To examine the long-term development of physical and mental health following exposure to a volcanic eruption.

Design

Population-based prospective cohort study.

Setting

In spring 2010, the Icelandic volcano Eyjafjallajökull erupted. Data were collected at 2 time points: in 2010 and 2013.

Participants

Adult residents in areas close to the Eyjafjallajökull volcano (N=1096), divided according to exposure levels, and a non-exposed sample (n=475), with 80% participation rate in 2013.

Main outcome measures

Physical symptoms in the previous year (chronic) and previous month (recent), and psychological distress (General Health Questionnaire-12-item version, GHQ-12), perceived stress (Perceived Stress Scale, PSS-4) and post traumatic stress disorder (PTSD) symptoms (Primary Care PTSD, PC-PTSD).

Results

In the exposed group, certain symptoms were higher in 2013 than in 2010, for example, morning phlegm during winter (OR 2.14; 95% CI 1.49 to 3.06), skin rash/eczema (OR 2.86; 95% CI 1.76 to 4.65), back pain (OR 1.45; 95% CI 1.03 to 2.05) and insomnia (OR 1.53; 95% CI 1.01 to 2.30), in addition to a higher prevalence of regular use of certain medications (eg, for asthma (OR 2.80; 95% CI 1.01 to 7.77)).
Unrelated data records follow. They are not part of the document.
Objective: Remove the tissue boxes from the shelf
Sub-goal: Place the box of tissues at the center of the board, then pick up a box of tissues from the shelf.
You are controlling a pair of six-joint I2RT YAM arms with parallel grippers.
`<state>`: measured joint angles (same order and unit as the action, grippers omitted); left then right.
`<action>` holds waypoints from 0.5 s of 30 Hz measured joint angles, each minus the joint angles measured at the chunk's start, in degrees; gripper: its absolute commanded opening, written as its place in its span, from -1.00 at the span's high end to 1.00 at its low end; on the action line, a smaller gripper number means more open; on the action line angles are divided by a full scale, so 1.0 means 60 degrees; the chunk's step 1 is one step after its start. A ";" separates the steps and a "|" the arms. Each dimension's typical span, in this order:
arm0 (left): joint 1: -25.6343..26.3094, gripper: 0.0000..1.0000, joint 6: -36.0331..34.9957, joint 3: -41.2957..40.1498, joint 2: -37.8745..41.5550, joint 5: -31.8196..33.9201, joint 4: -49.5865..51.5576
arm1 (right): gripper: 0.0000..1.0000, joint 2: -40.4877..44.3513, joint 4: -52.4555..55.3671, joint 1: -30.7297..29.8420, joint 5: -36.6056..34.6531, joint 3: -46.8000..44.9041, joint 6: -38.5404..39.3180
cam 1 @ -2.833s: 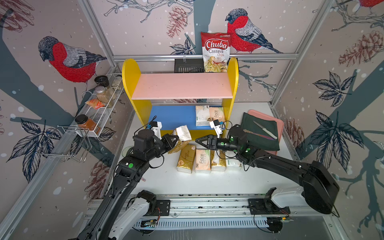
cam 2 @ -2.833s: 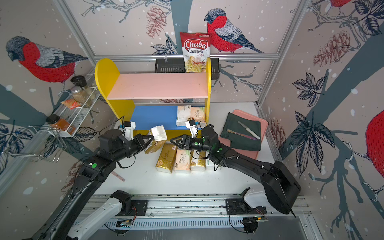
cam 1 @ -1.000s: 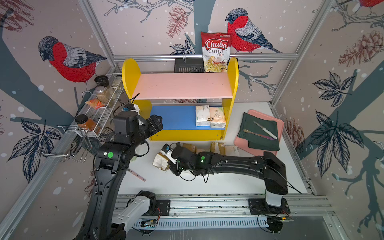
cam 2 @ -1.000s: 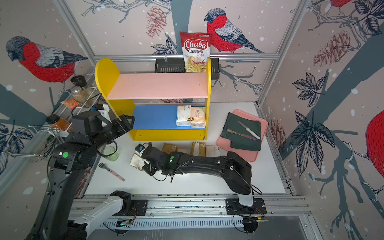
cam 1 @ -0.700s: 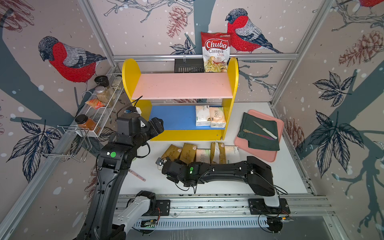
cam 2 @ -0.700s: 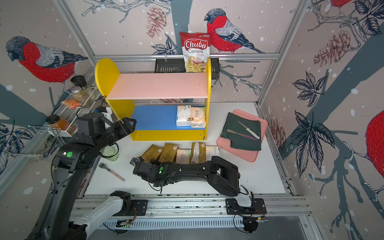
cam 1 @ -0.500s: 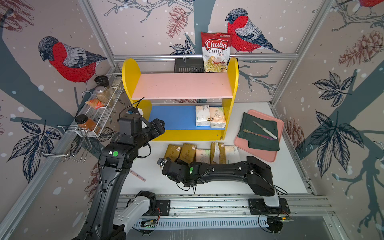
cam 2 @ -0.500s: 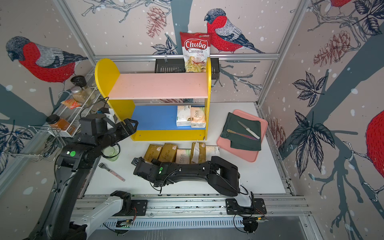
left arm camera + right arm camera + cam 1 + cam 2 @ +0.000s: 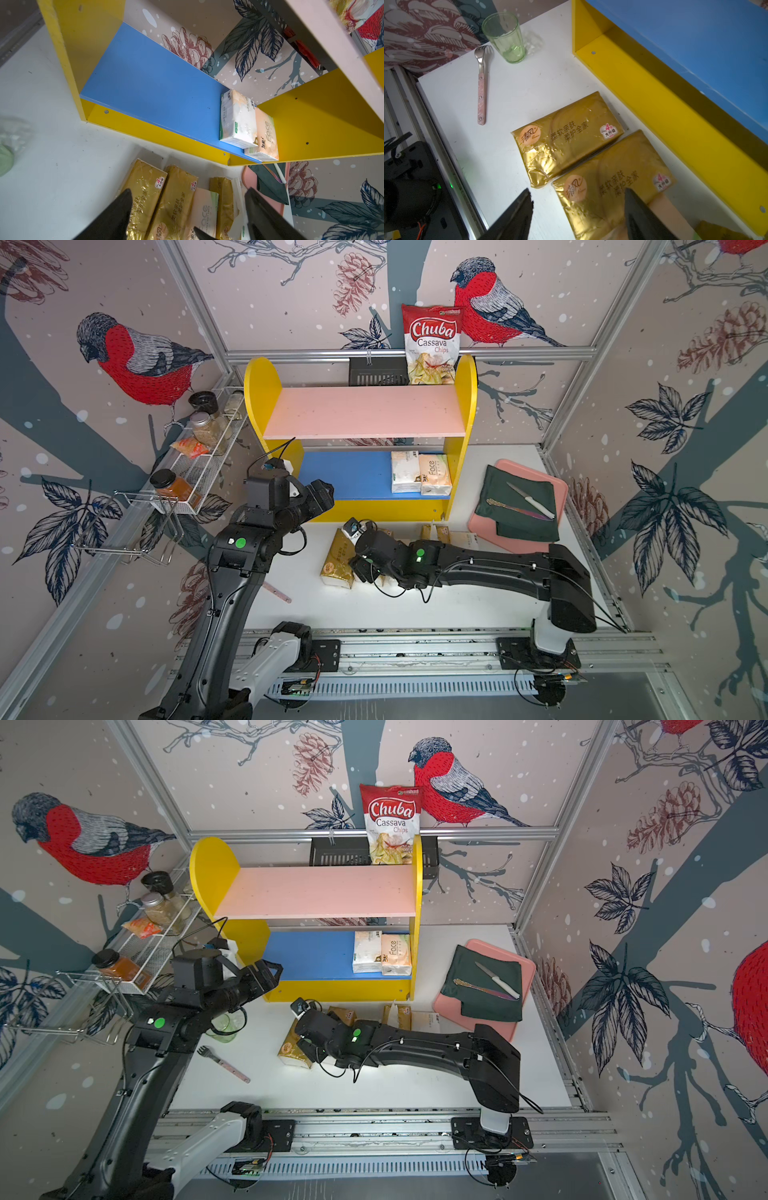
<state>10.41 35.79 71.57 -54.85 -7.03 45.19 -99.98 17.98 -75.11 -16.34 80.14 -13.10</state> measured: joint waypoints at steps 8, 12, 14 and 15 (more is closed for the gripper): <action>0.1880 -0.56 0.0820 -0.1803 -0.0634 -0.0546 -0.2452 | -0.44 0.2674 -0.0364 0.1843 0.0568 -0.2524 -0.1111; 0.2452 -0.56 0.1213 -0.2273 -0.1275 -0.0291 -0.3858 | -0.47 0.4401 -0.0488 0.3366 0.0991 -0.3934 -0.1592; 0.2521 -0.56 0.1311 -0.2477 -0.1606 -0.0164 -0.4674 | -0.48 0.5202 -0.0492 0.4379 0.1177 -0.4543 -0.1767; 0.2535 -0.56 0.1351 -0.2510 -0.1767 -0.0051 -0.4929 | -0.48 0.5450 -0.0488 0.4776 0.1300 -0.4707 -0.1861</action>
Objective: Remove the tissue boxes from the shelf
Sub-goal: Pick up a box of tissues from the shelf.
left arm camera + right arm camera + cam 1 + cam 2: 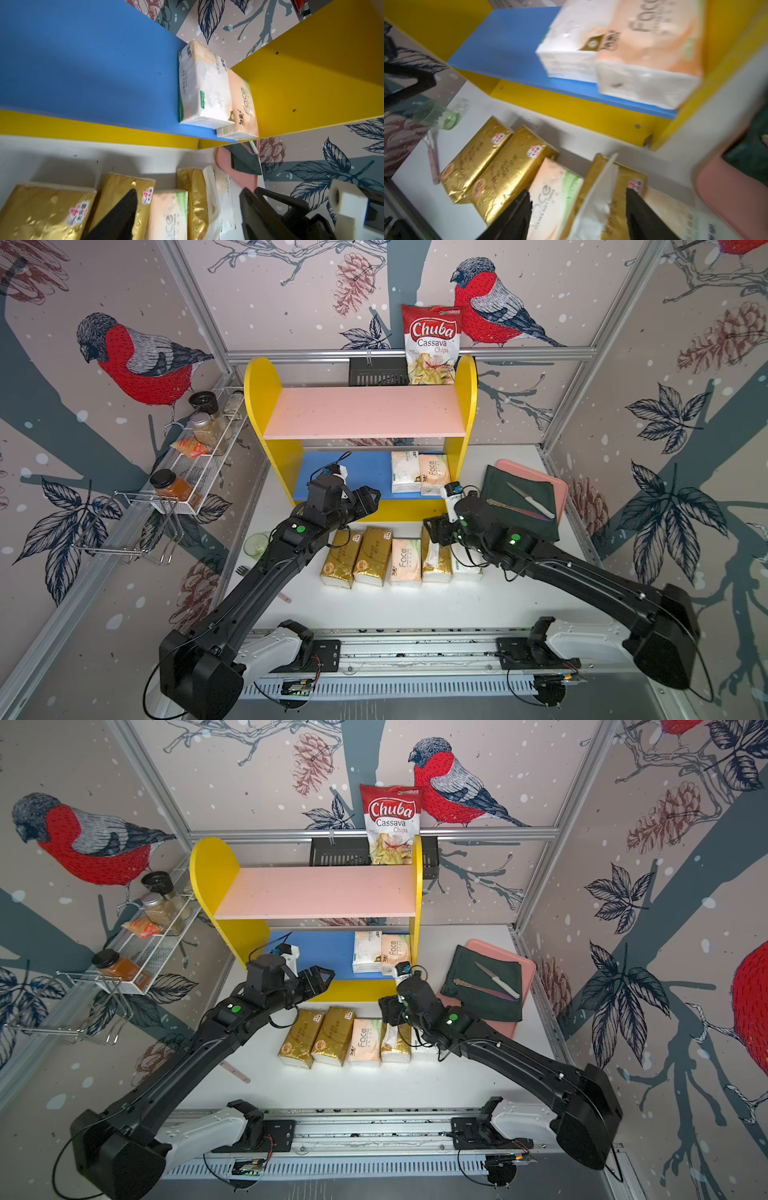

PTSD symptoms decreased between 2010 and 2013 (OR 0.33; 95% CI 0.17 to 0.61), while the prevalence of psychological distress and perceived stress remained similar. In 2013, the exposed group showed a higher prevalence of various respiratory symptoms than did the non-exposed group, such as wheezing without a cold (high exposure OR 2.35; 95% CI 1.27 to 4.47) and phlegm (high exposure OR 2.81; 95% CI 1.48 to 5.55), some symptoms reflecting the degree of exposure (eg, nocturnal chest tightness (medium exposed OR 3.09; 95% CI 1.21 to 10.46; high exposed OR 3.42; 95% CI 1.30 to 11.79)).

Conclusions

The findings indicate that people exposed to a volcanic eruption, especially those most exposed, exhibit increased risk of certain symptoms 3–4 years after the eruption.